> _Collected data_:
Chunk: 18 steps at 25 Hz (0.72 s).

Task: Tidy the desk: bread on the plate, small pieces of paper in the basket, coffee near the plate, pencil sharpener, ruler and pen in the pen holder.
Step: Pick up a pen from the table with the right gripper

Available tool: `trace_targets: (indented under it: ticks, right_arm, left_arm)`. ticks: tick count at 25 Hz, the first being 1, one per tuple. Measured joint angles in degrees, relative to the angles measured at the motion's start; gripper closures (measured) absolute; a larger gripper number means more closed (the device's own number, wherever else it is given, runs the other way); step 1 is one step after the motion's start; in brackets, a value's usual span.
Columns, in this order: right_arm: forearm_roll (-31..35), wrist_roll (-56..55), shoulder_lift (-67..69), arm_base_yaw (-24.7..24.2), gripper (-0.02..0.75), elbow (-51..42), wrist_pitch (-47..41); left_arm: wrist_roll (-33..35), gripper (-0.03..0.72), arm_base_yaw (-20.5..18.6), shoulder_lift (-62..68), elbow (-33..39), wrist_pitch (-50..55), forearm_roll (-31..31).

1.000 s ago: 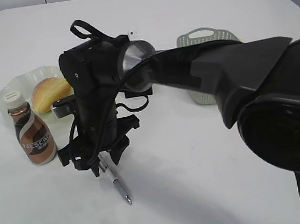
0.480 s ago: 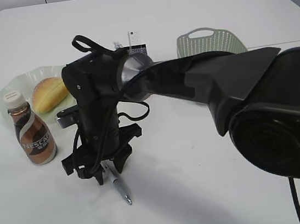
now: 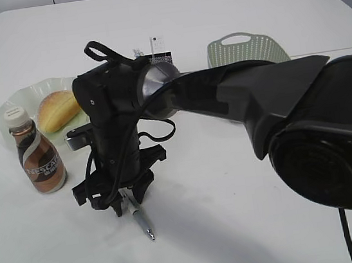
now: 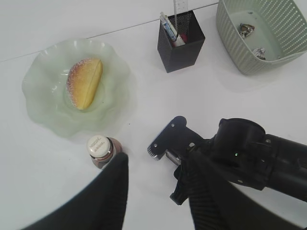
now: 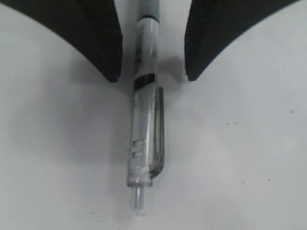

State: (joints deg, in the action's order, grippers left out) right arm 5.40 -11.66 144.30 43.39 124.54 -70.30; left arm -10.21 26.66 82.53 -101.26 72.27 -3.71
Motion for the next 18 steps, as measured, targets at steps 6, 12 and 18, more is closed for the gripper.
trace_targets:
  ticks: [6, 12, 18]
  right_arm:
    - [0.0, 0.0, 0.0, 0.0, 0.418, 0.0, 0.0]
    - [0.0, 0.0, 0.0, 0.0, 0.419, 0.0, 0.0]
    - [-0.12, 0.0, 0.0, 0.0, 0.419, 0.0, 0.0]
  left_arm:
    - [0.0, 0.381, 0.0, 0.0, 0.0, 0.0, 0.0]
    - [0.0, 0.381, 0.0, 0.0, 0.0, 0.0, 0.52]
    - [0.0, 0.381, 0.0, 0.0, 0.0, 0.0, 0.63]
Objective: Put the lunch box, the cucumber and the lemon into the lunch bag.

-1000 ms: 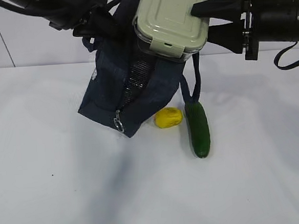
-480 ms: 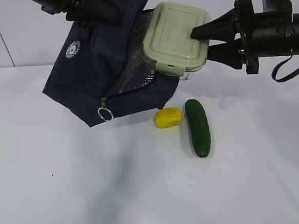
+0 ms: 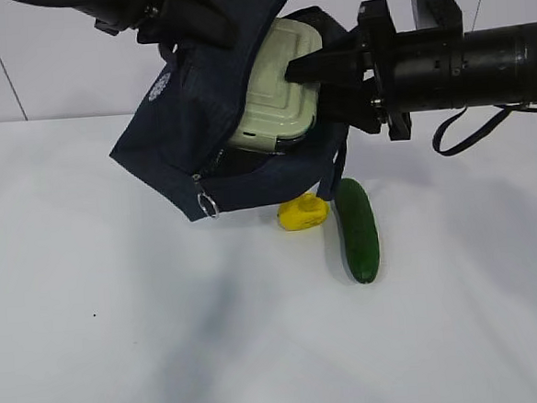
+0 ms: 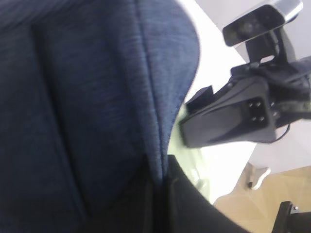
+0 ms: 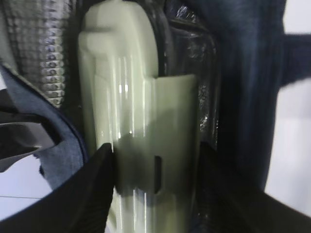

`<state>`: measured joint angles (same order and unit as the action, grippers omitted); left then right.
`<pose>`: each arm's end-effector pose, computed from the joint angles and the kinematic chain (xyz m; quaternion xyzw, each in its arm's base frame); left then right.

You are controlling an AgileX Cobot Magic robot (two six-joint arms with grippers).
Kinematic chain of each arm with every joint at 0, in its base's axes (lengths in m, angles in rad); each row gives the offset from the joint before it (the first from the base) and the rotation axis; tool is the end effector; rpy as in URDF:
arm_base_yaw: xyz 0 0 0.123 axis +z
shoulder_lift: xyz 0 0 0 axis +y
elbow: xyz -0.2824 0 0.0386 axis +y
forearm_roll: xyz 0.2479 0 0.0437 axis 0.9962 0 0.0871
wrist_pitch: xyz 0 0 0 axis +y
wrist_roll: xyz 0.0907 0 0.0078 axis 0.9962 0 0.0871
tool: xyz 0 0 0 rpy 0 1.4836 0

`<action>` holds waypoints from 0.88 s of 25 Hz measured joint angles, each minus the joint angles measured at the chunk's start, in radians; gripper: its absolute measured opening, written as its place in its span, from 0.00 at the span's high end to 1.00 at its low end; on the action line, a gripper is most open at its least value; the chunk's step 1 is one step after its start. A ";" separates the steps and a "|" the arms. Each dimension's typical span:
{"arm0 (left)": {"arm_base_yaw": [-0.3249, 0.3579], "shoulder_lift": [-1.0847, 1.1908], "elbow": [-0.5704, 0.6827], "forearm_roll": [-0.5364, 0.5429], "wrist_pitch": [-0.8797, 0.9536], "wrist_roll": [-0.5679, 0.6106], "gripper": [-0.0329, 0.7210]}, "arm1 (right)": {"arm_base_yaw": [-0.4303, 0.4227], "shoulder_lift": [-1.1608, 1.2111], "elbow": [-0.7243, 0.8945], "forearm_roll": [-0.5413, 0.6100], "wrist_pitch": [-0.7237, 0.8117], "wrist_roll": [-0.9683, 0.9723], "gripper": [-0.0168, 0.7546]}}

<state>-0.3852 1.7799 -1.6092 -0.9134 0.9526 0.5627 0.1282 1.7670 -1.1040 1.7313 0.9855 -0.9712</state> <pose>0.3456 -0.2036 0.3426 0.2602 0.8394 -0.3915 0.2729 0.3513 0.1209 0.2572 0.0175 0.7709 0.5798 0.2633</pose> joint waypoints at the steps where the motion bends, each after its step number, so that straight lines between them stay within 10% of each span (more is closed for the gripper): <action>1: 0.000 0.002 0.000 -0.012 0.000 0.005 0.96 | 0.009 0.004 -0.009 0.002 -0.010 0.000 0.47; 22: 0.038 0.175 -0.008 -0.252 -0.008 0.009 0.96 | 0.048 0.177 -0.146 0.005 -0.079 -0.016 0.47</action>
<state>-0.3474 1.9546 -1.6169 -1.1657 0.9449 0.5722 0.1766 1.9440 -1.2498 1.7359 0.9067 -0.9870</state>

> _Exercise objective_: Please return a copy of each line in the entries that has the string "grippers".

> _Result of the task_:
State: (joints deg, in the action's order, grippers left out) right arm 5.40 -11.66 144.30 43.39 124.54 -70.30; left arm -10.21 26.66 82.53 -101.26 72.27 -3.71
`<state>`: measured joint angles (same order and unit as the action, grippers omitted); left then right.
You are controlling an AgileX Cobot Magic robot (two six-joint arms with grippers).

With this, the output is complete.